= EXERCISE DETAILS =
Note every line in the entries that contains the string "picture", and copy it.

= Records excerpted from a collection =
'''

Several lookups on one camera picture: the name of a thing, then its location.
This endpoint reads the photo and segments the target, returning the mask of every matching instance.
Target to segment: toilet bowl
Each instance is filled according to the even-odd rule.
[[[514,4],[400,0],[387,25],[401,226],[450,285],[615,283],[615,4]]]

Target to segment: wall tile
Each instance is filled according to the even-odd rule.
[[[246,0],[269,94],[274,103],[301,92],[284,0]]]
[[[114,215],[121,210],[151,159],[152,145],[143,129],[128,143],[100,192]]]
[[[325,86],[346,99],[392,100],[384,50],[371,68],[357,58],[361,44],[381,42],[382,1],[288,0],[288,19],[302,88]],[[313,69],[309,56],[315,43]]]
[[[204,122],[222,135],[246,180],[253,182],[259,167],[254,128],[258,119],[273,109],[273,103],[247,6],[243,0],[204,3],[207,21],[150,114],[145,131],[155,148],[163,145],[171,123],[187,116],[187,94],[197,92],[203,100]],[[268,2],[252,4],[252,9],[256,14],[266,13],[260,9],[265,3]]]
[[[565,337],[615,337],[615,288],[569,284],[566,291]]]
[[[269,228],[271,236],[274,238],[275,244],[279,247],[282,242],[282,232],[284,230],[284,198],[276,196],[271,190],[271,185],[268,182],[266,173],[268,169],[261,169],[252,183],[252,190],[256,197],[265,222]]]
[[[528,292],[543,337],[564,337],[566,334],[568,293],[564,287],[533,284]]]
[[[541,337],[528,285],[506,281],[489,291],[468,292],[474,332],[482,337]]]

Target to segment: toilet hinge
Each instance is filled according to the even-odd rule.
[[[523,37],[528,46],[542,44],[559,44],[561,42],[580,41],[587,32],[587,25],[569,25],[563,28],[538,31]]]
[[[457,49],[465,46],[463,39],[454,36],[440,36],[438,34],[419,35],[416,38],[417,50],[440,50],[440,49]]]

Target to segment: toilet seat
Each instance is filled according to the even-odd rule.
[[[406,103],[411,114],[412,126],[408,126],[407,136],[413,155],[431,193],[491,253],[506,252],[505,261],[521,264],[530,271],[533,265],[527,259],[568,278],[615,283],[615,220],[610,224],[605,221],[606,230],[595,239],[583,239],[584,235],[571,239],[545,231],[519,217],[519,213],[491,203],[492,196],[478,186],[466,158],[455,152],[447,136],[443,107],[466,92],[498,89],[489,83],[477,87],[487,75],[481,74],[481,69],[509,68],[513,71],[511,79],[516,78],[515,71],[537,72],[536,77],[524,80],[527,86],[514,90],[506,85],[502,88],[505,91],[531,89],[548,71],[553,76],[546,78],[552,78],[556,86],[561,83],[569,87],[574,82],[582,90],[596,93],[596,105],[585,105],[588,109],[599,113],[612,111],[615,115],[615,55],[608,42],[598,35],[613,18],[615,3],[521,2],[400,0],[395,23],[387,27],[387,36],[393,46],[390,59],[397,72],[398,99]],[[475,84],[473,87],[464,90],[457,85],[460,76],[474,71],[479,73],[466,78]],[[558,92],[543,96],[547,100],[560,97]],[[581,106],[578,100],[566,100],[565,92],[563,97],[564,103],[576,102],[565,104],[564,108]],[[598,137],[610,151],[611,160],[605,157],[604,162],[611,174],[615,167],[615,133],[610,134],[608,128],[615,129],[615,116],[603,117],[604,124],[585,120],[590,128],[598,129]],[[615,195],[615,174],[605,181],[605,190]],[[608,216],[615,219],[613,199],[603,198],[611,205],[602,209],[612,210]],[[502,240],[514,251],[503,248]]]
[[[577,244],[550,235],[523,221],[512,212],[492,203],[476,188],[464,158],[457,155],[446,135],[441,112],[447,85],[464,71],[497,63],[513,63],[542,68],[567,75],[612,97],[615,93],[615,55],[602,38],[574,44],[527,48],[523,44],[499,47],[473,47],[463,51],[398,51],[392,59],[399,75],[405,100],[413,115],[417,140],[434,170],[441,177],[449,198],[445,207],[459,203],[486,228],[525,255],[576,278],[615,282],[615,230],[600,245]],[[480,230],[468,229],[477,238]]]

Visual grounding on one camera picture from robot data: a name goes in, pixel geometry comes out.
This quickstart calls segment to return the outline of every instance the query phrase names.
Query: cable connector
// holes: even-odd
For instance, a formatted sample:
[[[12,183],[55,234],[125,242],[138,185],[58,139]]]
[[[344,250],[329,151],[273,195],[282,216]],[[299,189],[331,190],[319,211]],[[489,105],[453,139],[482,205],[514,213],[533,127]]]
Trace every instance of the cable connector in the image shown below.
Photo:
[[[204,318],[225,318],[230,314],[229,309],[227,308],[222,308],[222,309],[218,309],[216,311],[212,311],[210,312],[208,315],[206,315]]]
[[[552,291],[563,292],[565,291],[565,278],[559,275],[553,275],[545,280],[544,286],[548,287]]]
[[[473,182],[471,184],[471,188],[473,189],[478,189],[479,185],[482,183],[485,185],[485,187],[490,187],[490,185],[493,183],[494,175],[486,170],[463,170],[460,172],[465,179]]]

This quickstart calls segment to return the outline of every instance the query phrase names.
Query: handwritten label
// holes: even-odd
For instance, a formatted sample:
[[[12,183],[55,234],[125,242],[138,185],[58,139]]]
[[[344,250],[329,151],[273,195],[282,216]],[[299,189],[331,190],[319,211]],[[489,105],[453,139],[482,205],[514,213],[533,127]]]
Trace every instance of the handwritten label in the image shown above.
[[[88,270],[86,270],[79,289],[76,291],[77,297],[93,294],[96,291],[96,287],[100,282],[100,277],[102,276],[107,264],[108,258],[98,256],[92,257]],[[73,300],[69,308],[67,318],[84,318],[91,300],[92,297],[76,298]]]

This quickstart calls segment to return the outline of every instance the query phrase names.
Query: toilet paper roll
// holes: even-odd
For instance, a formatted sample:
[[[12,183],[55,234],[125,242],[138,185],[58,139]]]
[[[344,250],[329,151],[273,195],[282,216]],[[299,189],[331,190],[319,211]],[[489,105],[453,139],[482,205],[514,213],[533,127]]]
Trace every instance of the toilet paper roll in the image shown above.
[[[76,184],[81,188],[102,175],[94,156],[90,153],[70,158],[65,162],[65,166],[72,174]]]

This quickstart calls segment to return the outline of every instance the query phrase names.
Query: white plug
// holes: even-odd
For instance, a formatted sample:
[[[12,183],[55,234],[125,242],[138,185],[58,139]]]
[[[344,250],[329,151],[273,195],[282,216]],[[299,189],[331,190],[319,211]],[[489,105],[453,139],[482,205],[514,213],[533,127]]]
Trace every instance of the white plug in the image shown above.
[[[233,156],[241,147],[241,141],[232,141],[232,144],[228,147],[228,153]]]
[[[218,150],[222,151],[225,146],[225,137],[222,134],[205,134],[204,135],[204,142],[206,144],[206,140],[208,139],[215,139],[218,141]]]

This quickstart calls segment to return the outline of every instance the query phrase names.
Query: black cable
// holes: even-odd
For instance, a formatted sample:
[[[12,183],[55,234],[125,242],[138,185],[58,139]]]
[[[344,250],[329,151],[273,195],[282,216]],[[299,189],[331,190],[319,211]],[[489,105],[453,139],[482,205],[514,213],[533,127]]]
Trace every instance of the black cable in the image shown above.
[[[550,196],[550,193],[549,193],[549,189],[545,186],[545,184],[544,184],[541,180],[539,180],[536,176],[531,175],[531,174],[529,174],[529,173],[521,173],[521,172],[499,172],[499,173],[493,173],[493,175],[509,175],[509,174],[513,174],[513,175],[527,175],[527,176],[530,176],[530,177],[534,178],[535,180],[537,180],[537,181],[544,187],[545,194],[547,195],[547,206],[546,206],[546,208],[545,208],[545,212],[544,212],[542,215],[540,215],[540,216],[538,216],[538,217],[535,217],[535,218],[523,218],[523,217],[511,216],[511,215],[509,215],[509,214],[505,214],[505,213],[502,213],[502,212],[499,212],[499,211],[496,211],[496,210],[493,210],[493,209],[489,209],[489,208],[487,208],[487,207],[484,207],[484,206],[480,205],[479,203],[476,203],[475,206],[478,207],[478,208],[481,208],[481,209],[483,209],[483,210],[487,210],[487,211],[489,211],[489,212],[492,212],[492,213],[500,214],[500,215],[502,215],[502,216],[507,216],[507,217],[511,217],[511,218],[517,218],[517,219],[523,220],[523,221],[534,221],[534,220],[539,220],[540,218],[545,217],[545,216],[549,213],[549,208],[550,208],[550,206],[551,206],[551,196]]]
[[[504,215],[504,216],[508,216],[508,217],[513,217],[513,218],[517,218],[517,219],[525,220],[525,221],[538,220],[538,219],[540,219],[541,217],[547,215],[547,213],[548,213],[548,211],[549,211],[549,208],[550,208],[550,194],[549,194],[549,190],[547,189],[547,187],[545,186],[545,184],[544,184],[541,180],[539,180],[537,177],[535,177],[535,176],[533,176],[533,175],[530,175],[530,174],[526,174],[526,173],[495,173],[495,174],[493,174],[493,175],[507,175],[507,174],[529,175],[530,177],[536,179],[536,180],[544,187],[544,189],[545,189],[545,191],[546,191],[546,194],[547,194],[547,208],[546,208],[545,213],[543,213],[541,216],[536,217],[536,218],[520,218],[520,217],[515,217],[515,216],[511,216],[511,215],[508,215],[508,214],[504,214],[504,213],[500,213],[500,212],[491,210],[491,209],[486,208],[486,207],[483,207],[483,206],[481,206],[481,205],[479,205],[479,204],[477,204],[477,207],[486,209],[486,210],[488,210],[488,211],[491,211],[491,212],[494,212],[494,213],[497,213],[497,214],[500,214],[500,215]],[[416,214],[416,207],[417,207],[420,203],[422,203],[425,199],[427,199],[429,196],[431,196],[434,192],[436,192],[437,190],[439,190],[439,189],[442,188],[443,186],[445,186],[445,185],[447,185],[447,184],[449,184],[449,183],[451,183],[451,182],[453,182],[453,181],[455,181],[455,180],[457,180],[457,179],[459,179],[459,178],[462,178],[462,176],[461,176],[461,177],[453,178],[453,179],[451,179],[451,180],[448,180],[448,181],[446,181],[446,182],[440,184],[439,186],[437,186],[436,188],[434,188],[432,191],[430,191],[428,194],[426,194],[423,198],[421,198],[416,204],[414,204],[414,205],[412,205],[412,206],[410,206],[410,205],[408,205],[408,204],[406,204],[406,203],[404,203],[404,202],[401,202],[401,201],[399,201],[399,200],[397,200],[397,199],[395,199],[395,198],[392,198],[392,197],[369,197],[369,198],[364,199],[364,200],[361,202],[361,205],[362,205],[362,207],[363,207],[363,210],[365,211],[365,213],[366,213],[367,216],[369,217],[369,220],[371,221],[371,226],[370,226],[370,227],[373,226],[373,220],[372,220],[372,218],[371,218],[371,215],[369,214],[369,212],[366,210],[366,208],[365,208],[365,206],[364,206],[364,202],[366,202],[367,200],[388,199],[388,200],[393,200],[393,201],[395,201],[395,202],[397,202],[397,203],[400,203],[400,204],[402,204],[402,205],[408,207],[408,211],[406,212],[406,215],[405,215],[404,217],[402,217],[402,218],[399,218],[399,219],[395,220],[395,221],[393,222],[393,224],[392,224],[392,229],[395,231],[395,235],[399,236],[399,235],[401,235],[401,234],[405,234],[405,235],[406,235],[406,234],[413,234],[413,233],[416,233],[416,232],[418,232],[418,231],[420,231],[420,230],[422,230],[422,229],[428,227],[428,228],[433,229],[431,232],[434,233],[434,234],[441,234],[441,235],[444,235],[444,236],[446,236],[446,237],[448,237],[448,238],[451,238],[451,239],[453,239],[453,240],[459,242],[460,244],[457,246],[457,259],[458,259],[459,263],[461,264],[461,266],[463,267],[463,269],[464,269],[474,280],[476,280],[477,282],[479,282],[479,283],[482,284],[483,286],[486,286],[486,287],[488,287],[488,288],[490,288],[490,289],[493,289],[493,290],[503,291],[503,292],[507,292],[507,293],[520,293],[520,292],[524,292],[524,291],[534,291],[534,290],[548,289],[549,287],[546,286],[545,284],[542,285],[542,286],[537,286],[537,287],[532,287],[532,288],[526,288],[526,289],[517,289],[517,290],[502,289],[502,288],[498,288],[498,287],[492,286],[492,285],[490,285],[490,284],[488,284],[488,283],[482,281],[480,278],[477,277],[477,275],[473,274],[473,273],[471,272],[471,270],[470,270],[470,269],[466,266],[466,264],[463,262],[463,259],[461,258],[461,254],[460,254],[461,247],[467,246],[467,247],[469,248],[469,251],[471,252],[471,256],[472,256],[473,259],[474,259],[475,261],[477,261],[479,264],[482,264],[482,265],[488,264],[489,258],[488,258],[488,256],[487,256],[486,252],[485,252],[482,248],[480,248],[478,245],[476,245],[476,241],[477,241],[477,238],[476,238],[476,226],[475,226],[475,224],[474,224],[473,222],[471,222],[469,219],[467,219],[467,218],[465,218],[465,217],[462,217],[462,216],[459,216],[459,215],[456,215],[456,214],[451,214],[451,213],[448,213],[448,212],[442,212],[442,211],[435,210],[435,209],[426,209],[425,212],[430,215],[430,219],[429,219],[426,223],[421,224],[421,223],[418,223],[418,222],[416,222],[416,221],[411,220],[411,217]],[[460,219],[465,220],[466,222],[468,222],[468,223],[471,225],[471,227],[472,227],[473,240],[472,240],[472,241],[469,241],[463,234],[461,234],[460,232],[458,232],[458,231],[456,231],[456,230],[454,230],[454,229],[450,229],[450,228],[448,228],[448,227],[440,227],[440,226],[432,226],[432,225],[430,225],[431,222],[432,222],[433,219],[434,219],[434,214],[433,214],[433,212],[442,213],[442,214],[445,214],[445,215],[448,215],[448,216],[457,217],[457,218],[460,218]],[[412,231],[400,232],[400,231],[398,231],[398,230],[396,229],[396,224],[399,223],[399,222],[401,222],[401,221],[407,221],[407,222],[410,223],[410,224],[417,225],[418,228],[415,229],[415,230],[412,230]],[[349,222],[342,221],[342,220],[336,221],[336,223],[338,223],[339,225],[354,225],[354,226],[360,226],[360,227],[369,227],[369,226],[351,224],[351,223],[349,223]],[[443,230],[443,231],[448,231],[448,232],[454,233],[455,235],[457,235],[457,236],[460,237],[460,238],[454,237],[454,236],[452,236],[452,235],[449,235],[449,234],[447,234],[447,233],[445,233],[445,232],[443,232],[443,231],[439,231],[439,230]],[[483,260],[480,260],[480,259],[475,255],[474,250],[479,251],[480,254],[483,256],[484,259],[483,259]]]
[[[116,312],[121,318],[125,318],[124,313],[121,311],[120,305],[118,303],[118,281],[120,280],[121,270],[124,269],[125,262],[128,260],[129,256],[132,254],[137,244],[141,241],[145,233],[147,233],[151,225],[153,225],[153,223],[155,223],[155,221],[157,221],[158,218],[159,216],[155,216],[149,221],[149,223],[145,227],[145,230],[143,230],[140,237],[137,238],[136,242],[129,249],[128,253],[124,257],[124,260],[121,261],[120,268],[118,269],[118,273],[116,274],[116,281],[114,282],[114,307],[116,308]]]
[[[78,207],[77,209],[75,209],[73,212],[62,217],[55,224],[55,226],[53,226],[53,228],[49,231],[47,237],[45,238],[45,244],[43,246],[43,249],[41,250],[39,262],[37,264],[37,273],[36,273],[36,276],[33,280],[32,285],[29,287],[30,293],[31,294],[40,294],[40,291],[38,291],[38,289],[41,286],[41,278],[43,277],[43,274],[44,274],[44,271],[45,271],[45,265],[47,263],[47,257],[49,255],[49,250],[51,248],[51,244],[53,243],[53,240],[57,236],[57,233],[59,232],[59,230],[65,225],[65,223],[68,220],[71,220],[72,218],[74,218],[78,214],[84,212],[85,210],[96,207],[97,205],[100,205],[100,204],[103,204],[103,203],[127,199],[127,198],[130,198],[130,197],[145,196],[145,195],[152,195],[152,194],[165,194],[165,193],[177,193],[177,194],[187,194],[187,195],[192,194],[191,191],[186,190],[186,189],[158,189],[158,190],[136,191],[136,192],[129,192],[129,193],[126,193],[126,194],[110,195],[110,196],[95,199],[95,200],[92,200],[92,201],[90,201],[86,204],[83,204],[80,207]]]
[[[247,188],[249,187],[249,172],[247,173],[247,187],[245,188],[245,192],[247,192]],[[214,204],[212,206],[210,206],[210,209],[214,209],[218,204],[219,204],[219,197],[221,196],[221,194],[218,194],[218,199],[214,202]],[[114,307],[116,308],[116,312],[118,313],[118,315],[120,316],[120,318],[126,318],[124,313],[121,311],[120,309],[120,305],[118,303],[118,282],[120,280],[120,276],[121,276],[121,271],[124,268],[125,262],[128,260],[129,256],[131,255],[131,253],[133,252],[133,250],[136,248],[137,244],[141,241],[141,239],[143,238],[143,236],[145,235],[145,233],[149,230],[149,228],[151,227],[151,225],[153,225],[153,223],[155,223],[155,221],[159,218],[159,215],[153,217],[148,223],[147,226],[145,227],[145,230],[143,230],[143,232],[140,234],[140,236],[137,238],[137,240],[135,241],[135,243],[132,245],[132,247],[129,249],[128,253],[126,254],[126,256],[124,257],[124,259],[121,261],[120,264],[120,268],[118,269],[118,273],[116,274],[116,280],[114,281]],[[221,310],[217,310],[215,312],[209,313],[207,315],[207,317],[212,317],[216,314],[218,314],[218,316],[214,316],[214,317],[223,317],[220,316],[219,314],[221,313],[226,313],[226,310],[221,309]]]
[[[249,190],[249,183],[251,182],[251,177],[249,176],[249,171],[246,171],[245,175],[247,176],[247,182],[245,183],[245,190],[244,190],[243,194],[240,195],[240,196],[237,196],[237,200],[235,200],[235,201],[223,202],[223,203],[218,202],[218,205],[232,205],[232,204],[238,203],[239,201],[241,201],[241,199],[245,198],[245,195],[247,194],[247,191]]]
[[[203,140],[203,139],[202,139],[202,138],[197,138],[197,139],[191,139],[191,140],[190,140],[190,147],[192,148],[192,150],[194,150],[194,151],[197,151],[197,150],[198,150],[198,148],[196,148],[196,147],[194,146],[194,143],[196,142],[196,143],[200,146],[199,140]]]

'''

= ANSWER FOR THE TASK =
Several lookups on one camera picture: the name of a thing, then its location.
Visual grounding on one camera picture from robot data: a name goes in, pixel geometry comes out.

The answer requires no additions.